You, as a reader, might be feeling this, or have felt this in the past. We need to pay personal attention to our own situation and spend time to rejuvenate our human spirit with God’s Holy Spirit. I need it too–even now.
Next month, I will be going on a personal spiritual retreat in personal seclusion so that I can seek spiritual direction without distraction.
May we seek more of God and of his Holy Spirit so that our spirit may be refreshed by His living water. We cannot be a blessing to others if we have not experienced God’s love. We cannot go one day without living in God’s love. Even a day of God’s love is not enough. Living in God’s love needs to be on a daily basis. His love and Presence is our food and sustenance for eternal life.
May you be blessed by God’s love and tender care each day.
God is not dead. God is moving, and the Holy Spirit is at work.

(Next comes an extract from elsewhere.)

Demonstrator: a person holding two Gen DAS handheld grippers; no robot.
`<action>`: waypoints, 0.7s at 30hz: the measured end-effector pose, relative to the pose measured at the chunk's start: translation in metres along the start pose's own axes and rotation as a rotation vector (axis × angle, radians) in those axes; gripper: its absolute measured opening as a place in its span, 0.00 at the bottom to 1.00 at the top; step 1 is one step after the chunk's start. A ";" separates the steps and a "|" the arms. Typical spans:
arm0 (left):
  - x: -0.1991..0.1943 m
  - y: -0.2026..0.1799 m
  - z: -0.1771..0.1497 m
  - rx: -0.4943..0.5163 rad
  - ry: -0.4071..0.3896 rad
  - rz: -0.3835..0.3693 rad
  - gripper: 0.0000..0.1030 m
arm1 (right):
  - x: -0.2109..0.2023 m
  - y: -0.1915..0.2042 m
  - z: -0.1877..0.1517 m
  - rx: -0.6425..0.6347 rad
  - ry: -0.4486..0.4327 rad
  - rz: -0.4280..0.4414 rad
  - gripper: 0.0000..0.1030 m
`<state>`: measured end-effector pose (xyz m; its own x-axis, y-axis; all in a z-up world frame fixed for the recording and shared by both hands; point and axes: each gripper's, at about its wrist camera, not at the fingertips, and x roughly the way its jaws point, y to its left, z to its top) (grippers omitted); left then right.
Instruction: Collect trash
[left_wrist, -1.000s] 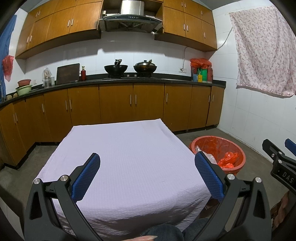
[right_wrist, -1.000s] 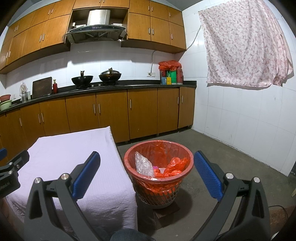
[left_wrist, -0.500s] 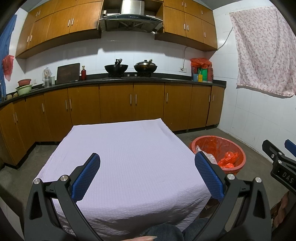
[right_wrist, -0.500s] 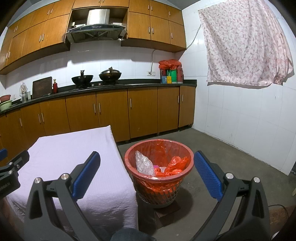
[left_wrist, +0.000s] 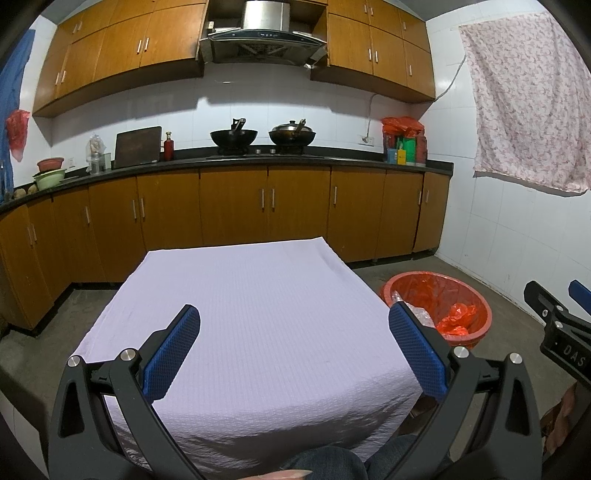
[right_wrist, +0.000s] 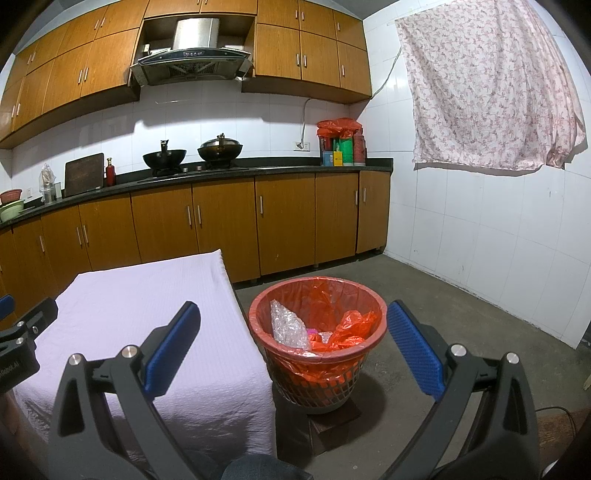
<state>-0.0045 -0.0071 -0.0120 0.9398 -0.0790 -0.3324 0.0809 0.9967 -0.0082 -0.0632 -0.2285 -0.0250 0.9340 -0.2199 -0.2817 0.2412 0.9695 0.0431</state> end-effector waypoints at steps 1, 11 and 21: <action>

Spiritual revival started happening at the university chapel at Asbury University. It’s been about 12 days since it started on 8 February 2023. Unless you’ve been ignoring Christian news sources, Christians have recently been talking about this revival all over the internet.
Amongst all the bad news in the world, this was a spark of good news that we desperately needed to hear. Jesus is alive and is still working in the lives of young people. Sad thing is the university is limiting its chapel service to only students now. Students need to study for mid-term exams, and the small town of Wilmore can’t handle the inundation and logistics of all the traffic and visitors.
When I first heard about this a week ago, I was thinking to myself, “I hope this won’t be isolated to just Asbury University (Wilmore, Kentucky). Within my heart, I was kind of hoping this thing could spread to other university campuses including my alma mater. God knows that millions of young people still need God.
Most recently, news has it that this spiritual revival or awakening has begun to spread to other Christian universities and campuses, including:
Lee University (Cleveland, TN), Samford University (Birmingham, AL) Cedarville University (Cedarville, OH)
These past several years have truly been depressing. I don’t know about you but many of us have been experiencing a spiritual dryness these past several years that we wish would just go away. The covid pandemic separated friends and relatives and pitted people and even families against one another. And yes, it has been depressing for me too.
To hear about this spiritual awakening, gives me a brighter sense of hope. Just knowing that young people are hungering for a deeper sense of God’s presence means that God is not dead. Young people have been experiencing a deep sense of repentance and a hunger and thirst for God’s holiness.
The world has been so dark and has been in a decline so stark that God has sovereignly broken out of the boundaries that we have imposed on Him. God’s Holy Spirit has been moving in people’s hearts and minds. God’s grace, mercy, and holiness has compelled people to call out to the Lord God and seek after the things of His Spirit.
Perhaps this spiritual revival will be a sort of trigger for greater spiritual renewal within the bleakness of our society. Perhaps this will bring a bright candle of light to penetrate the darkness that has infiltrated our culture. We desperately need a spiritual awakening.
I do hope and pray that this spiritual revival-awakening (or whatever you want to call it) spreads further across the nations of America and Canada, and would spill onto many universities and campuses (including my previous alma maters).
Even better, let God’s blessing spread outside to churches so that young people outside the school can carry it forward to more people in other spaces and locations.